Subject: I have found a CD that I think you would enjoy
Third the Motion
Kent Wittrup | Lynn, MA United States | 12/28/2005
(5 out of 5 stars)
"With props to brother Albright, that's "Badanjek," that is, John "Johnny B" Badanjek, unsung hero of rock'n'roll, who performs all the way up to the standard he set on the Detroit Wheels' version of the Marvellettes' "Too Many Fish in the Sea." Also this band included Steve Hunter on guitar, who went on to team up with guitarist Richard Wagner for producer Bob Ezrin with Lou Reed, Alice Cooper and others.
I saw these guys follow Brownsville Station in a small but ornate theater on Mass. Ave. in Boston in a 5-band concert headlined by the MC5, and was so blown out after Detroit's set that I left without seeing the last three bands on the bill. Having danced in the aisle on that occasion, I fear that the only rational answer brother Rush's question at this stage would have to involve something about management and promotion.
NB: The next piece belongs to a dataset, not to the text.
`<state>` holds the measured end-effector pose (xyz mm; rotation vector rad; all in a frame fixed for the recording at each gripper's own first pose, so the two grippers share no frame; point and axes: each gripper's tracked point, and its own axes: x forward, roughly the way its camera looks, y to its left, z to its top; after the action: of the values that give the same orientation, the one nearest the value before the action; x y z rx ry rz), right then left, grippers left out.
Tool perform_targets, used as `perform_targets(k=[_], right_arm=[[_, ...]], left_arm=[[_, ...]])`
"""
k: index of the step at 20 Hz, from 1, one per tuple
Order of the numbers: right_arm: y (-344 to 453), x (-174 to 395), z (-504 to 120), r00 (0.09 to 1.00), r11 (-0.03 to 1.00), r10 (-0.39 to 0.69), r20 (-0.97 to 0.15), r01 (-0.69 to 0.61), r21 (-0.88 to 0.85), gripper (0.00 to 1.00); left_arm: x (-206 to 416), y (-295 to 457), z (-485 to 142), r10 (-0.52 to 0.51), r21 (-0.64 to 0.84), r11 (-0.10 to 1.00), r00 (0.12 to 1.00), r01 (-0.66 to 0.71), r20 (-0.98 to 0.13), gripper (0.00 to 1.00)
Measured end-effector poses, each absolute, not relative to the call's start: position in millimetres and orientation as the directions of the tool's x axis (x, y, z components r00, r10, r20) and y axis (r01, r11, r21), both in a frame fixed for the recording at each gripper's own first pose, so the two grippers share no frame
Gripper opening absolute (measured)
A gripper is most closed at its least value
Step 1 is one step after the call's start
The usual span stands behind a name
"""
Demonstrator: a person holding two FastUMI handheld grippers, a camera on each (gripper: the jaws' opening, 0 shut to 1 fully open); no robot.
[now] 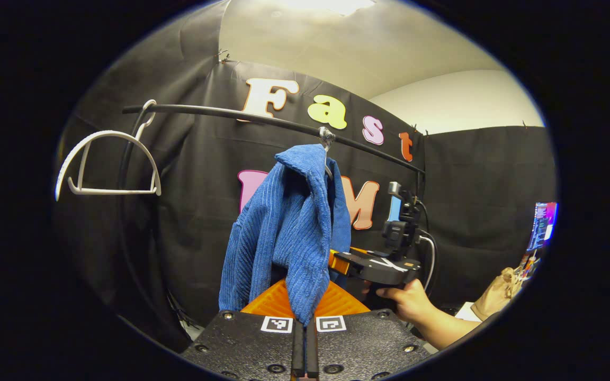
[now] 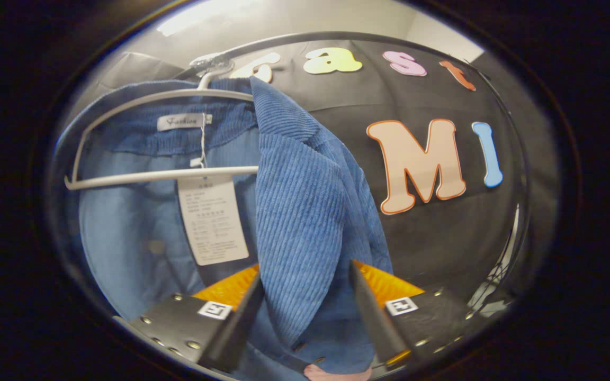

Sign the Hall of Fame petition at http://mitchryder.com/mrol/modules/tinycontent/index.php?id=5!"
A rare gem
John Rush | Austin, Texas | 06/27/2005
(4 out of 5 stars)
"Why didn't this album sell when it was originally released? One could argue against naming the band after the city they hailed from, but that didn't keep Chicago and Boston from becoming rich and famous. The year's sluggish economy was hampered by Nixon's infamous wage and price controls, but that didn't prevent Led Zeppelin IV, Who's Next, Alice Cooper's Killer, Humble Pie's Rockin' the Fillmore, the Rolling Stones' Sticky Fingers and the Faces' A Nod Is As Good as a Wink from going gold, platinum, and beyond. Perhaps the record company is to blame - how widely distributed was the album outside of southeastern Michigan? But I found this CD more than 15 years ago in El Paso, Texas.
So I can't explain it. The original Side 1 still stands out among the best hard rock sides ever released. Long Neck Goose harkens back to Mitch Ryder's Detroit Wheels days, a catchy piano enhances Is It You (Or Is It Me), It Ain't Easy successfully blends acoustic verses with the electric chorus, and the cover of Lou Reed's Rock `N Roll features a riff that stomps all over everything Reed ever tried. While Side 2 is generally forgettable (the first cut, the Let It Rock cover, is the only good tune), the album contained less filler than most of its contemporaries.
I'd hoped that line-up juggling would end with the demise of 8-track tapes, but too many CDs reissues continue this bad habit. Here, one of the filler tunes, Box Of Old Roses, is placed between Is It You (Or Is It Me) and It Ain't Easy. This ruins the continuity of the first 5 tracks, making me program the CD every time I hear it. Fortunately, the band's great version of Gimme Shelter, originally just a single, is added, giving this CD extra oomph. No one covers this song better, and Detroit's rendition is arguably superior to the original; the guitarists simplified the riffs, and Ryder's gravelly throat sets the proper mood for this song. The timing was wrong for this 1972 release, though: the draft had finally ended, rendering anti-war tunes passe.
If you can find this CD, it's a fine, fine addition to any hard rock collection.
Detroit with Mitch Ryder
Duane Albright | Detroit, MI | 12/04/2005
(5 out of 5 stars)
"This is Detroit rock and Mitch Ryder at his best. With Jim McCarty on guitar and Johnny "B" Banazak on drums, this music has a drive that never quits. Not even after 35 years. Mitch took Lou Reed's "Rock n Roll" and made it his own song. After this, Mitch had to retire for years to save his vocal chords.
That should tell how how much effort Mitch Ryder put into this group."